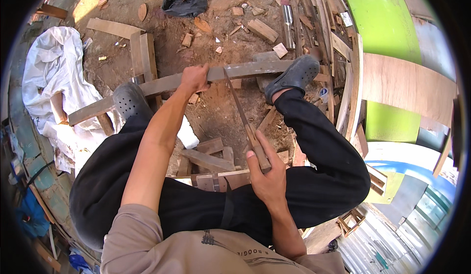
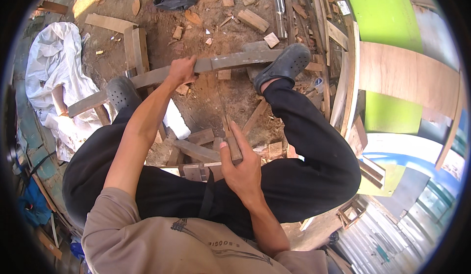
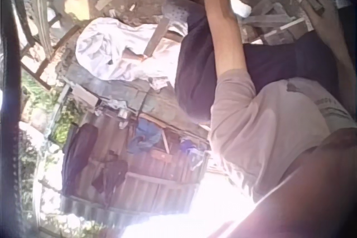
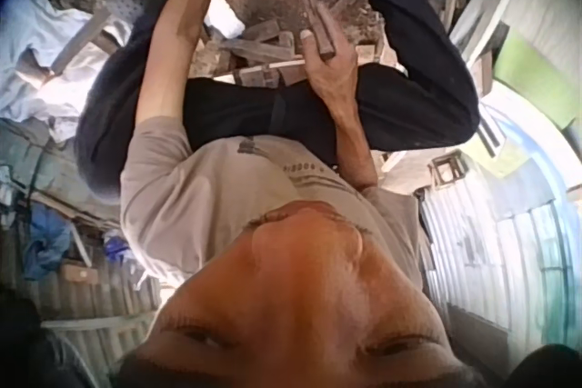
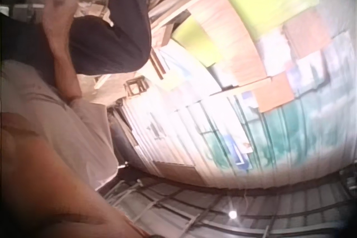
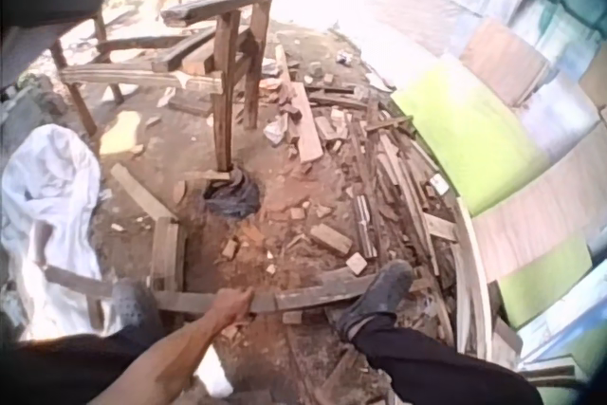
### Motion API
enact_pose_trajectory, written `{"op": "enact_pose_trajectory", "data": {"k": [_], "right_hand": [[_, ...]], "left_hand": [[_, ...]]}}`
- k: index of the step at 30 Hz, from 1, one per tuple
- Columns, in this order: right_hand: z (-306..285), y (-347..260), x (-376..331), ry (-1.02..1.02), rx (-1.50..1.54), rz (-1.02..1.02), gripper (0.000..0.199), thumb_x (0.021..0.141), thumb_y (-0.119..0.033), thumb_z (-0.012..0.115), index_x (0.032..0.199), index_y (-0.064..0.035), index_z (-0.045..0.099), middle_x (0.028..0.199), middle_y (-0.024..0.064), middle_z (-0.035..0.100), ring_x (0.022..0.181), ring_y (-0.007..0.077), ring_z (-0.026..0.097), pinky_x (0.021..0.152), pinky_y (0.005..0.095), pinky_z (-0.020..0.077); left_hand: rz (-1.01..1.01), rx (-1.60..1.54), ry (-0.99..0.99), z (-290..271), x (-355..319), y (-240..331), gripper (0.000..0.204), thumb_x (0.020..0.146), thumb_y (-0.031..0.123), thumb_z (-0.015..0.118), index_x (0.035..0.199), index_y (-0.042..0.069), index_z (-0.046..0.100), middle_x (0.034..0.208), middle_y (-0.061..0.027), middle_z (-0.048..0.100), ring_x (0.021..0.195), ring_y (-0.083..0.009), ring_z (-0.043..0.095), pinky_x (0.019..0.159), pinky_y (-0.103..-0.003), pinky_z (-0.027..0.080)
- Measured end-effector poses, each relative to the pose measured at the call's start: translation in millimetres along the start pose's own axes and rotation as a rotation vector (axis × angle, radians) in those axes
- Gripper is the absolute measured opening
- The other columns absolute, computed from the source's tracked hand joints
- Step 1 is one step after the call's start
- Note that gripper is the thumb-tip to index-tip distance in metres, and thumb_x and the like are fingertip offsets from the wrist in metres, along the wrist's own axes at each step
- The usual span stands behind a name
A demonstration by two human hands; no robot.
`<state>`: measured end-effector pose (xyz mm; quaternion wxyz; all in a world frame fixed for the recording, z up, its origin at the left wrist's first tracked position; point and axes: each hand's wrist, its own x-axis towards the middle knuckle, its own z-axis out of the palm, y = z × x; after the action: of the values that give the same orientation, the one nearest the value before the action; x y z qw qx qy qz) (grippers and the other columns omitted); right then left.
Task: The person sits cross-legged on the ground and uses a metal file to sharpen a long metal bar. They hold the bar with one hand and file it with the other, occasionally repositioning the bar to work on different sections.
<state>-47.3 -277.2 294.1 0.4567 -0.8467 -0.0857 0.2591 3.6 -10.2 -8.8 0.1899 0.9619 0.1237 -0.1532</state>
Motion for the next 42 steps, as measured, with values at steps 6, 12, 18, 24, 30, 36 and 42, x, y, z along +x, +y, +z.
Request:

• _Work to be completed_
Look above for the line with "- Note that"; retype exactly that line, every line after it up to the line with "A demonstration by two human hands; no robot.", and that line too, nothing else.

• _Task answer_
- Note that gripper is the thumb-tip to index-tip distance in metres, and thumb_x and the like are fingertip offsets from the wrist in metres, along the wrist's own axes at each step
- The usual span stands behind a name
A demonstration by two human hands; no robot.

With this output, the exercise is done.